The task: All lines below must be repeated exactly, with the pictures omitted.

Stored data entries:
-------

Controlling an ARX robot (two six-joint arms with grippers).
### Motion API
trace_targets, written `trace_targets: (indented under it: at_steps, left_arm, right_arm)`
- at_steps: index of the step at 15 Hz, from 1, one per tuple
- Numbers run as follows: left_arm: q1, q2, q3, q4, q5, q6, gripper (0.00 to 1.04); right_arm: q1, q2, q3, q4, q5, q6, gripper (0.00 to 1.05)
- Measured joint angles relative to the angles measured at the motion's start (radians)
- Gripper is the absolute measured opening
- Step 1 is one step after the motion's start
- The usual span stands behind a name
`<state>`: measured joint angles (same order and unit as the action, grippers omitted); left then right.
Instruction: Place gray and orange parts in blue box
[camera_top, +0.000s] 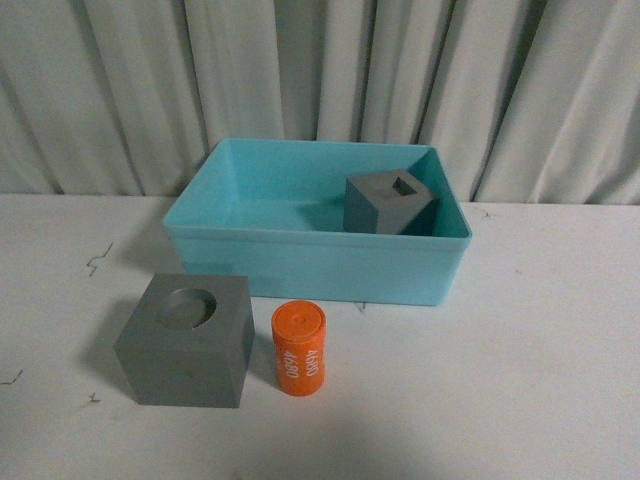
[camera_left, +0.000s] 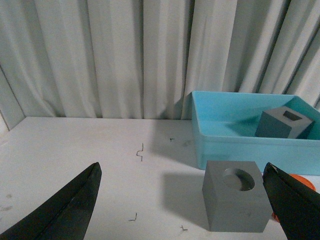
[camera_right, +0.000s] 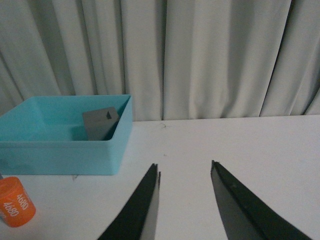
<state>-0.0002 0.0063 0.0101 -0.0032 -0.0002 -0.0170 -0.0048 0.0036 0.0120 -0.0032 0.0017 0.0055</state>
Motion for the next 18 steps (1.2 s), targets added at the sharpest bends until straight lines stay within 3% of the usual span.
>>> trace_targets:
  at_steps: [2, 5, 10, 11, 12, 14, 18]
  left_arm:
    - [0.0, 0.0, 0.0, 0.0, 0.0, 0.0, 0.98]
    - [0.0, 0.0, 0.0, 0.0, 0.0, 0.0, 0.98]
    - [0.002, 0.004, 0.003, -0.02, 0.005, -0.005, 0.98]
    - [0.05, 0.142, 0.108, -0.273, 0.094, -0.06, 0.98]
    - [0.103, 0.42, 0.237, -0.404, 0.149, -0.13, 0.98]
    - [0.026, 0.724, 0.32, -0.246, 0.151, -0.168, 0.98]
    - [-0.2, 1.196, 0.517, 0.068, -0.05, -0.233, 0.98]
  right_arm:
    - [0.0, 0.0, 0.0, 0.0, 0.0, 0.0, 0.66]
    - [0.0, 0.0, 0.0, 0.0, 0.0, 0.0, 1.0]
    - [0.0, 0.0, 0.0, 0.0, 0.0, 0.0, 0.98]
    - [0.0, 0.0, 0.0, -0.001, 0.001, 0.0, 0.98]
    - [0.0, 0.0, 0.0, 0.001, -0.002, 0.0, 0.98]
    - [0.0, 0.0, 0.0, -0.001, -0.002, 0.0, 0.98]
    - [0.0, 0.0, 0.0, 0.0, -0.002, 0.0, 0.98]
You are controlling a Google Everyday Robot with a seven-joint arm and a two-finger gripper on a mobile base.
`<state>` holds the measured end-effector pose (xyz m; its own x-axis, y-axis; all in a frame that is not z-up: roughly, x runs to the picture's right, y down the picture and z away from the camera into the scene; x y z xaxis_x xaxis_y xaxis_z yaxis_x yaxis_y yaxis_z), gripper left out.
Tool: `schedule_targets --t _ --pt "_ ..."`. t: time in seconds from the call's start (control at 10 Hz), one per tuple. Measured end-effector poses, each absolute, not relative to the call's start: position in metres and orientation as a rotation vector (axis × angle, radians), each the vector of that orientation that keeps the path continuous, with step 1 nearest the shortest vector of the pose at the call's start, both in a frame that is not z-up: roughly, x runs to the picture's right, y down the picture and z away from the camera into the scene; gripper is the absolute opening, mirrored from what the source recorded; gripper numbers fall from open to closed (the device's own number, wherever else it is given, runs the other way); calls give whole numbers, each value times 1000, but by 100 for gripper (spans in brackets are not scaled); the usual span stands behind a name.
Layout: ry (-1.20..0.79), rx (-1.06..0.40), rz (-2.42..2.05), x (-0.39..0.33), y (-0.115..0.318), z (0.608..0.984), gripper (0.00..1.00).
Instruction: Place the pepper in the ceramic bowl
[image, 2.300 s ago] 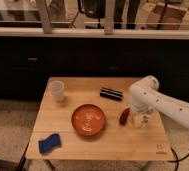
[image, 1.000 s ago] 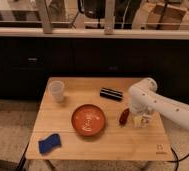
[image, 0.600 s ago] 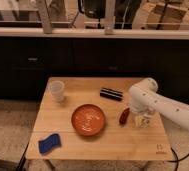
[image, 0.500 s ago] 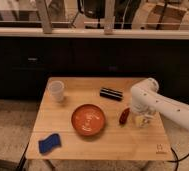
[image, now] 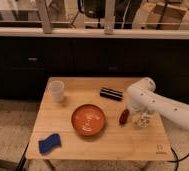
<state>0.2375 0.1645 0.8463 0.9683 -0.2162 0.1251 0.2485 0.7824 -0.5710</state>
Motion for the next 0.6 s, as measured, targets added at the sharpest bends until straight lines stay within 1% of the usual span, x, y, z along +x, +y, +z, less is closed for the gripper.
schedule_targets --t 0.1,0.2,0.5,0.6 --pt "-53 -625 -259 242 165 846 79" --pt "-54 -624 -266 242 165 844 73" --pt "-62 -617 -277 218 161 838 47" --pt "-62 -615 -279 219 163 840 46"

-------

Task result:
Controlling an ARX robot (two six-joint arms with grippers).
### Motion API
trace_targets, written `trace_targets: (indented under it: at_steps, left_arm, right_arm)`
- at_steps: index of the step at 15 Hz, from 1, one per tuple
- Numbers run as follows: left_arm: q1, q2, q3, q4, q5, q6, gripper (0.00 to 1.04); right_arm: q1, q2, q3, q4, q5, q6, gripper (0.00 to 1.05)
- Measured joint angles relative to the angles measured at the motion's start (radians)
- Gripper is the absolute measured opening
- Step 1 is one step after the motion's start
- The usual span stands behind a name
`<state>`: measured joint angles (same order and unit as the action, grippers omitted); left then right.
Instruction: Place gray and orange parts in blue box
[camera_top, +0.000s] 
[camera_left, +0.000s] 
[camera_right, +0.000s] 
<state>-0.0002 0.0063 0.0101 -0.0032 -0.0002 -0.0170 -0.0048 0.0036 0.0120 -0.0032 0.0017 0.0055</state>
Motion for the next 18 steps (1.2 s), targets added at the sharpest bends until straight lines stay within 3% of the usual span.
>>> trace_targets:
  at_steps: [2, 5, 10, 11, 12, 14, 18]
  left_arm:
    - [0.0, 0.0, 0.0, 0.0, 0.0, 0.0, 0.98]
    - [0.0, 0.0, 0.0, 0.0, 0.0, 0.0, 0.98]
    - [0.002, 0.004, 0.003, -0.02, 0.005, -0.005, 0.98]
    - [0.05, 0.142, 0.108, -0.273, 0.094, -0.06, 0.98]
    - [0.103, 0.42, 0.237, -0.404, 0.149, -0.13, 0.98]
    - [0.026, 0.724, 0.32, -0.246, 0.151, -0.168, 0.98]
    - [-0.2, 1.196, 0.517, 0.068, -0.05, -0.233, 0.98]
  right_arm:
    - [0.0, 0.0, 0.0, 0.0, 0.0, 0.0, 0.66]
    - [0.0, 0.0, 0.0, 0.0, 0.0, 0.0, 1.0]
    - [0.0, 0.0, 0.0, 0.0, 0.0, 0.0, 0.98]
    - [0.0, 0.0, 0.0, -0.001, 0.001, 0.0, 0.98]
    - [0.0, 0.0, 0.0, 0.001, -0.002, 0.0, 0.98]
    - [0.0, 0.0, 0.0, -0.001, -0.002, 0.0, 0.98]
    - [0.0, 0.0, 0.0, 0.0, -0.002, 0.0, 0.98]
You are controlling a Google Everyday Robot with a seven-joint arm and a two-finger gripper on a mobile base.
`<state>` holds the measured end-effector pose (xyz m; its own x-axis, y-axis; all in a frame that is not z-up: roughly, x runs to the picture's right, y down the picture and z away from the camera into the scene; x y z xaxis_x xaxis_y xaxis_z yaxis_x yaxis_y yaxis_z), gripper left out.
Tool: `schedule_targets --t _ --pt "_ ..."`. t: time in seconds from the call's start (control at 10 Hz), one per tuple. Measured end-effector poses, each absolute, not relative to the call's start: position in metres and orientation as a rotation vector (axis × angle, radians), each the vector of that orientation that keeps the path continuous, with step 1 nearest the shortest vector of the pose at the call's start, both in a frame that is not z-up: roughly, x runs to the picture's right, y down the picture and z away from the camera into the scene; gripper is the absolute opening, mirrored from what the source recorded; gripper numbers fall from open to closed (the device's own number, wherever else it is given, runs the other way); calls give whole numbers, each value times 1000, but by 100 for gripper (spans in brackets are not scaled); the usual span stands behind a name.
Layout: ry (-1.20..0.79), rx (-1.06..0.40), rz (-2.42..2.05), x (-0.39..0.33), y (-0.115..0.318), z (0.608..0.984), gripper (0.00..1.00).
Instruction: Place the pepper in the ceramic bowl
[image, 2.300 s ago] 
[image, 1.000 s ago] 
[image, 0.600 s ago] 
[image, 0.500 s ago] 
[image, now] 
<state>0.2375 0.1645 0.8463 0.9683 -0.2162 0.1251 0.2485 0.7824 -0.5710</state>
Motion for the next 0.6 s, as measured, targets added at the sharpest bends until straight lines stay within 1% of the usual span, x, y, z along +x, +y, +z, less is closed for the gripper.
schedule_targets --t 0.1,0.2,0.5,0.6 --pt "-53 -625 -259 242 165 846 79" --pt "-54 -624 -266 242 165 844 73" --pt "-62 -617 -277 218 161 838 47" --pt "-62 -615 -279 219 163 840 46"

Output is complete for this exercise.